Source data:
>>>

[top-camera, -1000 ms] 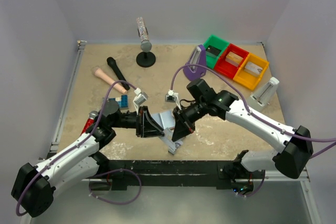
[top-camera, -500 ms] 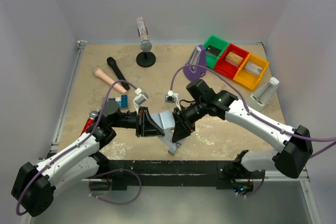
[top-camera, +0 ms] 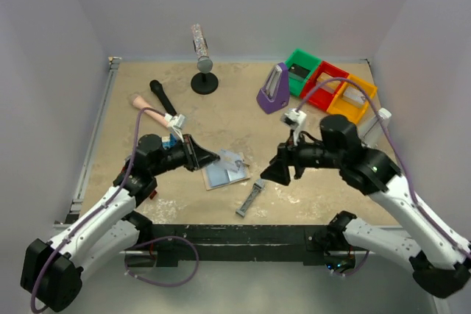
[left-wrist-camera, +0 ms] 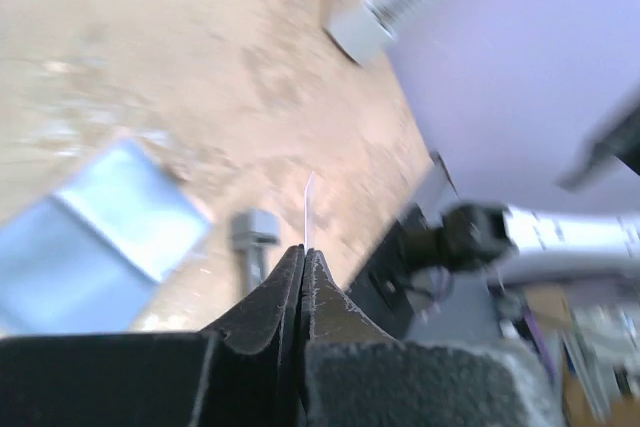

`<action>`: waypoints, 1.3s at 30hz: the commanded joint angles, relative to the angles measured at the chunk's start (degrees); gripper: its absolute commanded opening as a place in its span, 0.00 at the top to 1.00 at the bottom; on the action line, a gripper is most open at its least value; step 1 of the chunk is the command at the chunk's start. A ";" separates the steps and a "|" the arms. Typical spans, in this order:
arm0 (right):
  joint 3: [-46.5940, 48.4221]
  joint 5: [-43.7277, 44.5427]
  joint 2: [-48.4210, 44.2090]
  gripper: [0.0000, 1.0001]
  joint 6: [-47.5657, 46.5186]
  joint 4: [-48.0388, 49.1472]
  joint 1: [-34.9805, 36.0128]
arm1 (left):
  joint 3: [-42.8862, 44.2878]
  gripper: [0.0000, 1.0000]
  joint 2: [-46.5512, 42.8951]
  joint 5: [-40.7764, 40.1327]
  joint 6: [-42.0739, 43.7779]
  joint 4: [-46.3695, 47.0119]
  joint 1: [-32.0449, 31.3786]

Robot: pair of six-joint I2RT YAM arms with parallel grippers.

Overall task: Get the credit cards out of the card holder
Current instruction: Place the credit card at the center of the board.

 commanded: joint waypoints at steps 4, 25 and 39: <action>-7.01 14.87 -14.86 0.34 2.91 2.15 0.18 | 3.20 1.00 6.11 -21.73 -4.96 -0.92 4.84; -17.30 9.78 -17.95 0.37 5.54 8.39 0.18 | 29.91 1.00 49.52 -14.55 -4.17 4.27 16.79; -15.99 6.17 -12.15 0.37 4.57 10.94 0.18 | 43.37 1.00 62.37 -7.94 5.32 -8.03 20.66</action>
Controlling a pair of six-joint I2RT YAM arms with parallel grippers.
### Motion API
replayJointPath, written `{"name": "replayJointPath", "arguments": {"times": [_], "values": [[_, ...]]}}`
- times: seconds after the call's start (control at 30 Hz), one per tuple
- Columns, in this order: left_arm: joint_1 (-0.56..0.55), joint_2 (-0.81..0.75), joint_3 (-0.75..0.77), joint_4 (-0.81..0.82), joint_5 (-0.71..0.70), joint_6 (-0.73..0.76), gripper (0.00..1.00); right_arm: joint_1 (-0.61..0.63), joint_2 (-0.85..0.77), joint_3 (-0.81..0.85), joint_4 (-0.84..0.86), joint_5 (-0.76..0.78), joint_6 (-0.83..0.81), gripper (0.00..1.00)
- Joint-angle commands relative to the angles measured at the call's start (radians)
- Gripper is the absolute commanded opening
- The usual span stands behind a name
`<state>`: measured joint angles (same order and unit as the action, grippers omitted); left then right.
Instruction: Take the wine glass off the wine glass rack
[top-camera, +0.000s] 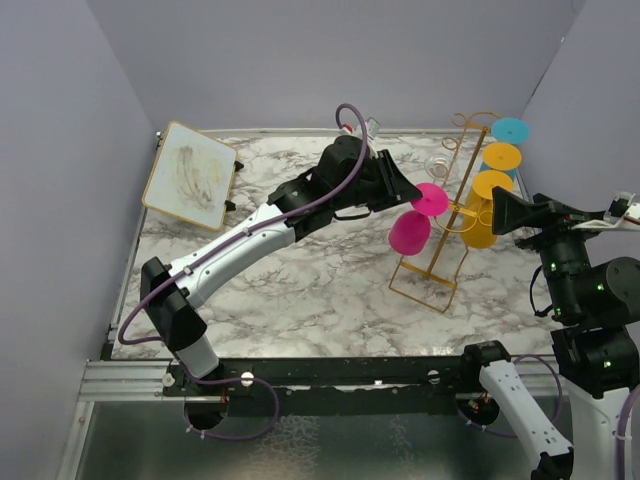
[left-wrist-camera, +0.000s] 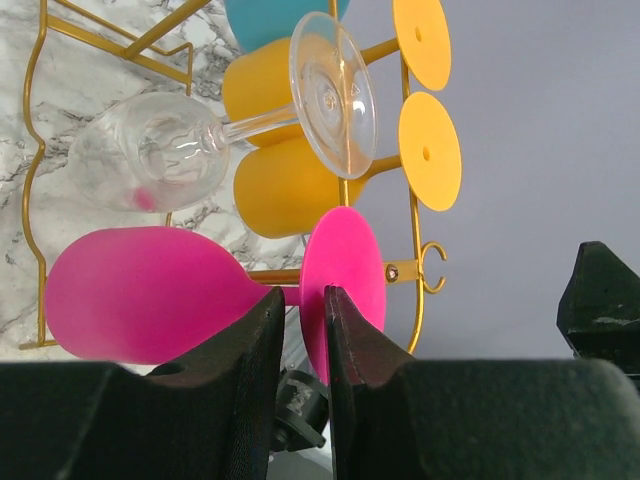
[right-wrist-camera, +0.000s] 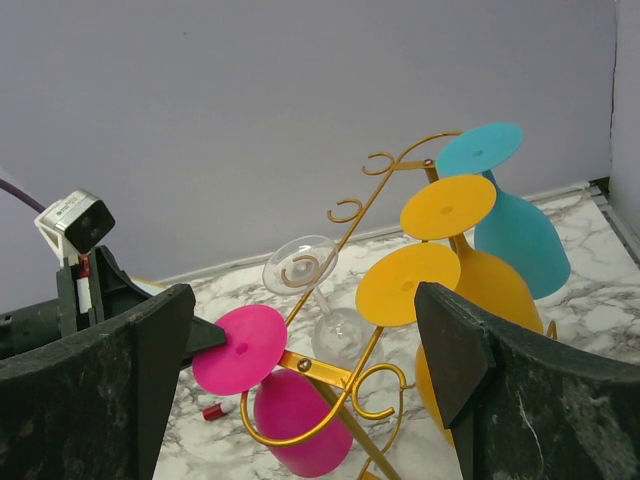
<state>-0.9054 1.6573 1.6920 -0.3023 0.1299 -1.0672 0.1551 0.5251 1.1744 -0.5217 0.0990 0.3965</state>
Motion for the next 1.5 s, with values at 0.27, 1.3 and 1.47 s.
{"name": "replayJointPath", "arguments": {"times": [0.27,1.3,1.47], "values": [[-0.017,-0.038,0.024,-0.011,-0.002,0.024,0.19,-0.005,0.003,0.002,0.001,0.007,0.017,0.93],[-0.018,-0.036,0.073,-0.020,0.029,-0.135,0.00,-0.005,-0.011,0.010,-0.010,0.015,0.024,0.93],[0.003,-0.049,0.044,-0.018,0.023,-0.155,0.00,-0.005,-0.012,0.017,-0.014,0.015,0.021,0.93]]}}
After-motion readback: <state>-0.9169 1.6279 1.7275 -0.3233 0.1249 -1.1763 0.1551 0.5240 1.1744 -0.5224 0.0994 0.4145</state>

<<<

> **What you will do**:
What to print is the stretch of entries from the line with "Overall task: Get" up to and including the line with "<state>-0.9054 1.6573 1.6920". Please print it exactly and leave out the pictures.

> **Task response**:
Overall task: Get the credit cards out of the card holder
Current instruction: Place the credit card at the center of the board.

 commanded: joint waypoints at steps 4, 25 and 39: <action>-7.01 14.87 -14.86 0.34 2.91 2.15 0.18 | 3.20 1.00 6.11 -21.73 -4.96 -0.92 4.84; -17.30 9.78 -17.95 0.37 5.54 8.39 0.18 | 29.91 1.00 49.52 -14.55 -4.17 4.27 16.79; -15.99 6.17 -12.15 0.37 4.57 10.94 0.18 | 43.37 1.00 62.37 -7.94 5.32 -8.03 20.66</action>
Controlling a pair of six-joint I2RT YAM arms with parallel grippers.
### Motion API
replayJointPath, written `{"name": "replayJointPath", "arguments": {"times": [_], "values": [[_, ...]]}}`
- times: seconds after the call's start (control at 30 Hz), one per tuple
- Columns, in this order: left_arm: joint_1 (-0.56..0.55), joint_2 (-0.81..0.75), joint_3 (-0.75..0.77), joint_4 (-0.81..0.82), joint_5 (-0.71..0.70), joint_6 (-0.73..0.76), gripper (0.00..1.00); right_arm: joint_1 (-0.61..0.63), joint_2 (-0.85..0.77), joint_3 (-0.81..0.85), joint_4 (-0.84..0.86), joint_5 (-0.76..0.78), joint_6 (-0.83..0.81), gripper (0.00..1.00)
- Joint-angle commands relative to the angles measured at the call's start (radians)
- Gripper is the absolute commanded opening
- The usual span stands behind a name
`<state>`: measured joint angles (same order and unit as the action, grippers omitted); left then right.
Instruction: Take the wine glass off the wine glass rack
[top-camera, +0.000s] 
[left-wrist-camera, +0.000s] 
[right-wrist-camera, +0.000s] 
<state>-0.9054 1.6573 1.6920 -0.3023 0.1299 -1.0672 0.1551 0.5251 1.1744 -0.5217 0.0990 0.3965</state>

There is no more to add to the answer.